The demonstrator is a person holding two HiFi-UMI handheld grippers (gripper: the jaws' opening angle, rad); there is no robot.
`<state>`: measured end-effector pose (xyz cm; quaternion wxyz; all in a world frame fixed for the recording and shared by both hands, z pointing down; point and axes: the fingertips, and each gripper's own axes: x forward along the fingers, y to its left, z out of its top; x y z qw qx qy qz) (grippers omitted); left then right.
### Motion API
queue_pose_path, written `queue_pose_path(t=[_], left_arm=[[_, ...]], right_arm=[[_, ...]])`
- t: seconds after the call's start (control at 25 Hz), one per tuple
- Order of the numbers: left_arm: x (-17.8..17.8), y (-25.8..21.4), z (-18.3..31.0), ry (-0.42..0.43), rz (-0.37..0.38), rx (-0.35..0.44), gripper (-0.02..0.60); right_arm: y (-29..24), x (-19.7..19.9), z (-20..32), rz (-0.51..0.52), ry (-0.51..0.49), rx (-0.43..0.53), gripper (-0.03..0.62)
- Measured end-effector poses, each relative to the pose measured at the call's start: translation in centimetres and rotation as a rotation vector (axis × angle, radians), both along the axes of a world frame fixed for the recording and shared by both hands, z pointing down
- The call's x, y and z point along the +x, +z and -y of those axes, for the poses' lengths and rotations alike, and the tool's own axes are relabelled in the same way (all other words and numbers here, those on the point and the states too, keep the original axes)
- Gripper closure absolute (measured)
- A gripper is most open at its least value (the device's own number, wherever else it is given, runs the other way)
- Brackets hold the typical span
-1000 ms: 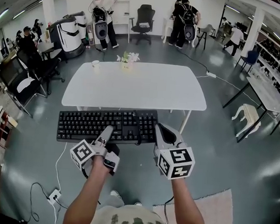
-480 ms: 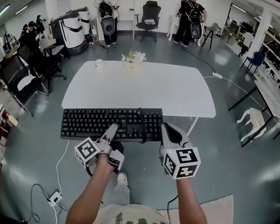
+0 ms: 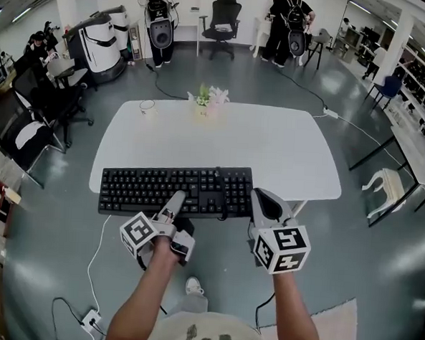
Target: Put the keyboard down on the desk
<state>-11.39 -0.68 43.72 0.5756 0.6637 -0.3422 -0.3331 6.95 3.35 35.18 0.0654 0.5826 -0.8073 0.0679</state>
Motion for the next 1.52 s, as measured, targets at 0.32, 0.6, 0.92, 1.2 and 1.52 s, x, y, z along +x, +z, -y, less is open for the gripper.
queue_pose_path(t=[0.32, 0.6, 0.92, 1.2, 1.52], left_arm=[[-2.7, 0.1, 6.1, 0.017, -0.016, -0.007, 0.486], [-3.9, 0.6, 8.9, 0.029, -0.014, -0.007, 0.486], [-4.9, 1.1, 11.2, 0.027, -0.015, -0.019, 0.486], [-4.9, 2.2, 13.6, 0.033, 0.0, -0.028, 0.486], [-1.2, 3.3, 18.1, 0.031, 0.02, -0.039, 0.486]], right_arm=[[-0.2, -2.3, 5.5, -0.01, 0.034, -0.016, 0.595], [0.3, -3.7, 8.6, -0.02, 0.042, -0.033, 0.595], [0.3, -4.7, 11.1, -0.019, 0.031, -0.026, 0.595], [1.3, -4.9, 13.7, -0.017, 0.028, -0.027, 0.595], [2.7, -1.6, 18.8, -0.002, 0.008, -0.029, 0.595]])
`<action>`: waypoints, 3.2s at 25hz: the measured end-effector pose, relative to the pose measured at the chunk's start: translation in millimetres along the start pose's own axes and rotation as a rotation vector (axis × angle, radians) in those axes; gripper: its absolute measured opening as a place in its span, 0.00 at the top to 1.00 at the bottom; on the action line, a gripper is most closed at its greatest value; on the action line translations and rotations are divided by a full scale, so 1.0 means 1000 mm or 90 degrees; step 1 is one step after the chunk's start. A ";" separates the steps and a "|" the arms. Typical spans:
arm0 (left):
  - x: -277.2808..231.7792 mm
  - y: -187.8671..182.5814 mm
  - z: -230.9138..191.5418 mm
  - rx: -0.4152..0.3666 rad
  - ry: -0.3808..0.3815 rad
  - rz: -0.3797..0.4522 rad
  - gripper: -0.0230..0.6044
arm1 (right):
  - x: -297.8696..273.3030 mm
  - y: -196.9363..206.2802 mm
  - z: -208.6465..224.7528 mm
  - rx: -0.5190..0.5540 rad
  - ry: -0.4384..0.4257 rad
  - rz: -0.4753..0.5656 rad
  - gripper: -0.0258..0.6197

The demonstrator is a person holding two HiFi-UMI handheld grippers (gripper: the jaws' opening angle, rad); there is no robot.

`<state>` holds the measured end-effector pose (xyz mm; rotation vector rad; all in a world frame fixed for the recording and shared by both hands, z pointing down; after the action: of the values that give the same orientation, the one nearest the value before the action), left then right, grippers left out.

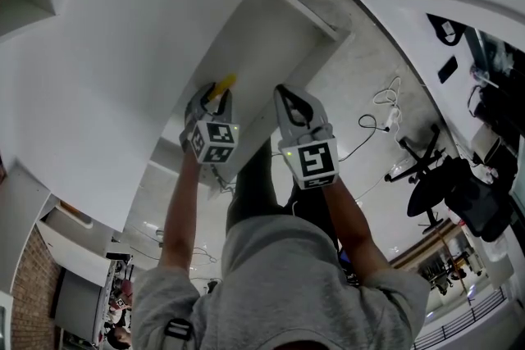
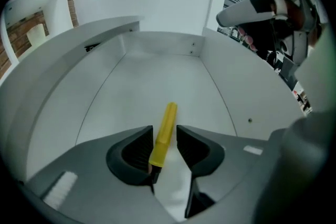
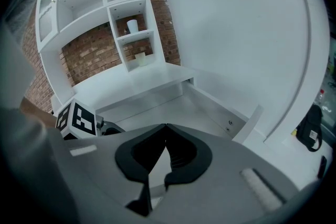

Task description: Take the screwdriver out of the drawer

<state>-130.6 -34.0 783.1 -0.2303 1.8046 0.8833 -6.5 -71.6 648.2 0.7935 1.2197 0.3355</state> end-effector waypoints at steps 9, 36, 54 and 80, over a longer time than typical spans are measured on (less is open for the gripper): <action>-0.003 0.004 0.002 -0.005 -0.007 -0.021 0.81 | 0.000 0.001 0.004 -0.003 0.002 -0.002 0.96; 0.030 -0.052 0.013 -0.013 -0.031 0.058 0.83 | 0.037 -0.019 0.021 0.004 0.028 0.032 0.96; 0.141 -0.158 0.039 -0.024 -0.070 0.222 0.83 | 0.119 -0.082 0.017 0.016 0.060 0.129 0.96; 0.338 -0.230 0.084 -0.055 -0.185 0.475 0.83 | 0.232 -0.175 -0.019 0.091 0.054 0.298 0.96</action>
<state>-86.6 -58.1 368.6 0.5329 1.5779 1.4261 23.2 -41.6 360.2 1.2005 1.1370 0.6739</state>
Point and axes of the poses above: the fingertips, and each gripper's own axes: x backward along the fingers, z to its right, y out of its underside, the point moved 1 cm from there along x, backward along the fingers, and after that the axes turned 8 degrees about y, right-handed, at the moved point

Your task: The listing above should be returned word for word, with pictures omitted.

Solution for this problem:
The demonstrator is a person holding two HiFi-UMI handheld grippers (gripper: the jaws' opening angle, rad); there is no robot.
`<state>`: measured end-effector pose (xyz cm; quaternion wxyz; all in a world frame fixed for the recording and shared by both hands, z pointing down; point and axes: the fingertips, and each gripper's own axes: x forward along the fingers, y to its left, z out of its top; x y z qw qx qy qz) (grippers omitted); left then right.
### Motion API
queue_pose_path, written `queue_pose_path(t=[_], left_arm=[[_, ...]], right_arm=[[_, ...]])`
- t: seconds after the call's start (control at 25 Hz), one per tuple
- Order of the numbers: left_arm: x (-17.8..17.8), y (-25.8..21.4), z (-18.3..31.0), ry (-0.42..0.43), rz (-0.37..0.38), rx (-0.35..0.44), gripper (-0.02..0.60); right_arm: y (-29..24), x (-19.7..19.9), z (-20..32), rz (-0.51..0.52), ry (-0.51..0.49), rx (-0.43..0.53), gripper (-0.03..0.62)
- Measured end-effector poses, each relative to the pose measured at the call's start: translation in centimetres and rotation as a rotation vector (axis × angle, radians), both along the axes of a world frame fixed for the recording and shared by both hands, z pointing down
- The call's x, y and z point along the +x, +z and -y of those axes, for the poses' lengths and rotations alike, and the tool's own axes are relabelled in the same way (all other words and numbers here, those on the point and the states too, keep the original axes)
- Gripper closure absolute (measured)
- A gripper is most open at its least value (the device's own number, wherever else it is given, runs the other way)
- Brackets hold the typical span
-1000 ms: 
-480 ms: 
+0 ms: 
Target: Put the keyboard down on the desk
<state>-11.39 -0.68 43.72 0.5756 0.6637 -0.3422 -0.3331 6.95 3.35 35.18 0.0654 0.5826 -0.8073 0.0679</state>
Motion for the next 1.52 s, as measured, targets at 0.32, 0.6, 0.92, 1.2 and 1.52 s, x, y, z along +x, +z, -y, less is open for the gripper.
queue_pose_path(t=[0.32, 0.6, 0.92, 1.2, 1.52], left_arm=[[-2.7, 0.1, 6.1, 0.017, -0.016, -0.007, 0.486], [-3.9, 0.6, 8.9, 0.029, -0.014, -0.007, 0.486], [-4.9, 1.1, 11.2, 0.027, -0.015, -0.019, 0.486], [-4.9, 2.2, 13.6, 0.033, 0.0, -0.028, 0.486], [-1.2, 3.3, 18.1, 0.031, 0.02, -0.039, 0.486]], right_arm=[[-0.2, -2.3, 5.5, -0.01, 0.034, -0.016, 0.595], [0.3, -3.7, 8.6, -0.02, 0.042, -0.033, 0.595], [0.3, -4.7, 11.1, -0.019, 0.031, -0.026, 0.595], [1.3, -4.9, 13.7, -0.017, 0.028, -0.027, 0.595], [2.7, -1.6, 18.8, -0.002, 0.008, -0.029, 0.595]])
`<action>`: waypoints, 3.2s at 25hz: the measured end-effector pose, relative to the pose measured at the chunk's start: translation in millimetres along the start pose's own axes and rotation as a rotation vector (axis × angle, radians) in those axes; gripper: its absolute measured opening as a place in its span, 0.00 at the top to 1.00 at the bottom; on the action line, a gripper is most closed at its greatest value; on the action line translations and rotations are divided by a full scale, so 1.0 means 1000 mm or 90 degrees; step 1 is one step after the chunk's start. A ";" separates the steps and a "|" the arms. Typical spans:
arm0 (left):
  - x: -277.2808..231.7792 mm
  - y: -187.8671..182.5814 mm
  - z: -230.9138..191.5418 mm
  - rx: -0.4152..0.3666 rad
  - ry: -0.3808..0.3815 rad
  - rz: -0.3797..0.4522 rad
  - gripper: -0.0230..0.6044
arm1 (right):
  - x: -297.8696..273.3030 mm
  - y: -196.9363..206.2802 mm
  - z: -208.6465..224.7528 mm
  - rx: -0.5190..0.5540 rad
  - ry: -0.4384..0.4257 rad
  - rz: -0.4753..0.5656 rad
  - gripper: -0.0258..0.6197

The demonstrator is a person holding two HiFi-UMI handheld grippers (gripper: the jaws' opening angle, rad); there is no robot.

`<state>` holds the measured end-effector pose (xyz mm; rotation vector rad; all in a world frame fixed for the recording and shared by both hands, z pointing down; after the action: of the values that give the same orientation, the one nearest the value before the action), left then right, grippers left out.


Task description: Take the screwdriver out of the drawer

<state>-130.6 -34.0 783.1 -0.2303 1.8046 0.8833 -6.5 -71.6 648.2 0.7935 1.2197 0.3355</state> end-effector waypoints at steps 9, 36, 54 and 80, over a longer time than typical spans are measured on (less is open for the gripper): <action>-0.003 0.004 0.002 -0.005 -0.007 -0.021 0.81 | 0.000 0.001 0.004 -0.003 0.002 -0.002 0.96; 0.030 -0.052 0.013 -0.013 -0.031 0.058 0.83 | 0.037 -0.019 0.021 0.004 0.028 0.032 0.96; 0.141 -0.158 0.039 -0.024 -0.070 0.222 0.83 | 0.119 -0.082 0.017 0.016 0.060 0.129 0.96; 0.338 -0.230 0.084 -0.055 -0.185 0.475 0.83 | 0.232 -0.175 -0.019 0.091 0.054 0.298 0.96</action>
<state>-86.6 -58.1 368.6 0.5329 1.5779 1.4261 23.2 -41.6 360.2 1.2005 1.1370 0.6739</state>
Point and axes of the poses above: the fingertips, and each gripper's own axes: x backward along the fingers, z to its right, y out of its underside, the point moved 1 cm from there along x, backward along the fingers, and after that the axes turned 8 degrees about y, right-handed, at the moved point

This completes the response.